TASK STATEMENT: Lines that include "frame" make up the answer; copy all of them from the data below.

── THE INPUT

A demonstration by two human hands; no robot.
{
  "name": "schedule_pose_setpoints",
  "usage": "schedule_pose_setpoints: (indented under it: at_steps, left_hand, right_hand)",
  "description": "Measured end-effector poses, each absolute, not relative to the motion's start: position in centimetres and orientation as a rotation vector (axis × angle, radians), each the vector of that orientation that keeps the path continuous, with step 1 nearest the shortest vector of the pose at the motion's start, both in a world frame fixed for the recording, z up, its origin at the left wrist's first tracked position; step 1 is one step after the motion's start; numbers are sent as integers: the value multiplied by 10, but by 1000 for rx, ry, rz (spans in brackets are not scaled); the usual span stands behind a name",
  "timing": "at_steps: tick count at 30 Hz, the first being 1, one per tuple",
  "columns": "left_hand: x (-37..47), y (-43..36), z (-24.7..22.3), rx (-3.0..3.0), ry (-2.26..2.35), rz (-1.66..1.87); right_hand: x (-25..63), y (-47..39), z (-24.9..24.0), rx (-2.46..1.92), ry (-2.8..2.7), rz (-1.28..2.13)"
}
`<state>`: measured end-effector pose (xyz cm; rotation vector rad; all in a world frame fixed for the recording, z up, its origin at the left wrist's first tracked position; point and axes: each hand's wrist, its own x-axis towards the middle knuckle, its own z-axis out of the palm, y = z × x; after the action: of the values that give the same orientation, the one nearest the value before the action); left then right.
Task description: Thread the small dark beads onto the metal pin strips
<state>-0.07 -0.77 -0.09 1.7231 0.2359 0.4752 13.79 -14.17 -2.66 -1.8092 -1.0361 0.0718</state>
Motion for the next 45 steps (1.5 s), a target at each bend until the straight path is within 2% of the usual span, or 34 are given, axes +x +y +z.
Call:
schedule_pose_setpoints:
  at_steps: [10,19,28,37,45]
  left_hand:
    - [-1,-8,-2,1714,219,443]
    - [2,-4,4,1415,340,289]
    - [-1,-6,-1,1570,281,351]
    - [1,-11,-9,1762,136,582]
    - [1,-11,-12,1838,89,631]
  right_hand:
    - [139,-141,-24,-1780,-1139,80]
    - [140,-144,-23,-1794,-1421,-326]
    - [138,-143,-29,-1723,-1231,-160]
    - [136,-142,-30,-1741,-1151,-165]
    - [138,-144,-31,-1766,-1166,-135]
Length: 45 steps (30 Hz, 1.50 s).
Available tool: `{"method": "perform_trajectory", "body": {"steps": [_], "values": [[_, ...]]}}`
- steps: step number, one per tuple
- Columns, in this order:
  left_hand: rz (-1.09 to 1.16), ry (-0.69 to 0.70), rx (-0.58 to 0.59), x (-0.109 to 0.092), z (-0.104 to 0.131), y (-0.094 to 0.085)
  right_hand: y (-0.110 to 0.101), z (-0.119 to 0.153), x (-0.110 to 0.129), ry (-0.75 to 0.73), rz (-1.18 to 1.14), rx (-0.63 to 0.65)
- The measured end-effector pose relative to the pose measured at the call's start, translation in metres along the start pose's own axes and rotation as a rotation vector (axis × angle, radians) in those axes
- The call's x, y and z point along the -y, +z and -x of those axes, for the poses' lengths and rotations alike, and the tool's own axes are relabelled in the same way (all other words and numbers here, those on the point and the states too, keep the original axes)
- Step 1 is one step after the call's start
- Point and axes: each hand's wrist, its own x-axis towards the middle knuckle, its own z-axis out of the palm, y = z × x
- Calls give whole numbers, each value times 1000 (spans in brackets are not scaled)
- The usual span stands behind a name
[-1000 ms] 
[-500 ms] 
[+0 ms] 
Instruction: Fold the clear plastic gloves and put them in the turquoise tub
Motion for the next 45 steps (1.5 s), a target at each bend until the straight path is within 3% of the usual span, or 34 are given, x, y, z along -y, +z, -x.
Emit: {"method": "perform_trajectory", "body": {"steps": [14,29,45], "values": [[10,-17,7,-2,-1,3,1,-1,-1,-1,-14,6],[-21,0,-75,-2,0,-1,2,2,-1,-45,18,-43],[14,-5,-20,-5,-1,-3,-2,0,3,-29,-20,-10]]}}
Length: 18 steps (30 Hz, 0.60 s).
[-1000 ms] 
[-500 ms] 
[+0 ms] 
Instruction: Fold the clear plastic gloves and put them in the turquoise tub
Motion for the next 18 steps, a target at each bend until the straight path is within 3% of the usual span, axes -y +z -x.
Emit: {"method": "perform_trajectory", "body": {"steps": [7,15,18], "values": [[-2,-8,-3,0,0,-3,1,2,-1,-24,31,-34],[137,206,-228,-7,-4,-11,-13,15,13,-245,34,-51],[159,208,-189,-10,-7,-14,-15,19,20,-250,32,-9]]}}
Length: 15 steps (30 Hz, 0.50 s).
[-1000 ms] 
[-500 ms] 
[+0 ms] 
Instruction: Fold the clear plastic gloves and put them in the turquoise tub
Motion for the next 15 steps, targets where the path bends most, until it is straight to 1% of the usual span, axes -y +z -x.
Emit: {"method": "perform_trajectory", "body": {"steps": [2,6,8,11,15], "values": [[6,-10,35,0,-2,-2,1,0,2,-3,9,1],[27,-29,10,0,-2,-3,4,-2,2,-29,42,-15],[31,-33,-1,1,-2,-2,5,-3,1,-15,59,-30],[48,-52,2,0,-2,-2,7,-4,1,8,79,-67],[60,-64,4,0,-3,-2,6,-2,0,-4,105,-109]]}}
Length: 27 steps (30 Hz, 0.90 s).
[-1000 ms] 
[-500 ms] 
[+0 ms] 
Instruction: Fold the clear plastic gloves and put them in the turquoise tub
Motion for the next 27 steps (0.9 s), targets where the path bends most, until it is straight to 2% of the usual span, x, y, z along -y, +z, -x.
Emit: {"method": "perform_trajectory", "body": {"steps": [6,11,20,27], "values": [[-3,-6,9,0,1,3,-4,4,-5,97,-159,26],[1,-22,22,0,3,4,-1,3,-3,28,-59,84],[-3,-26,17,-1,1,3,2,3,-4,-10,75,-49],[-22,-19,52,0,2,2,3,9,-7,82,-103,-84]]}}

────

REPLY TO THE TASK:
  "description": "Measured end-effector poses, each absolute, not relative to the motion's start: position in centimetres and orientation as a rotation vector (axis × angle, radians), each the vector of that orientation that keeps the path continuous, with step 1 nearest the shortest vector of the pose at the motion's start, both in a world frame fixed for the recording, z up, its origin at the left wrist's first tracked position; step 1 is one step after the motion's start; numbers are sent as integers: the value multiplied by 10, but by 1000 for rx, ry, rz (spans in brackets are not scaled); the usual span stands behind a name",
`<state>`: measured end-effector pose (xyz cm; rotation vector rad; all in a world frame fixed for the recording, z up, its origin at the left wrist's first tracked position; point and axes: each hand's wrist, its own x-axis towards the middle knuckle, its own z-axis out of the palm, y = z × x; after the action: of the values that give the same orientation, the one nearest the value before the action); left then right.

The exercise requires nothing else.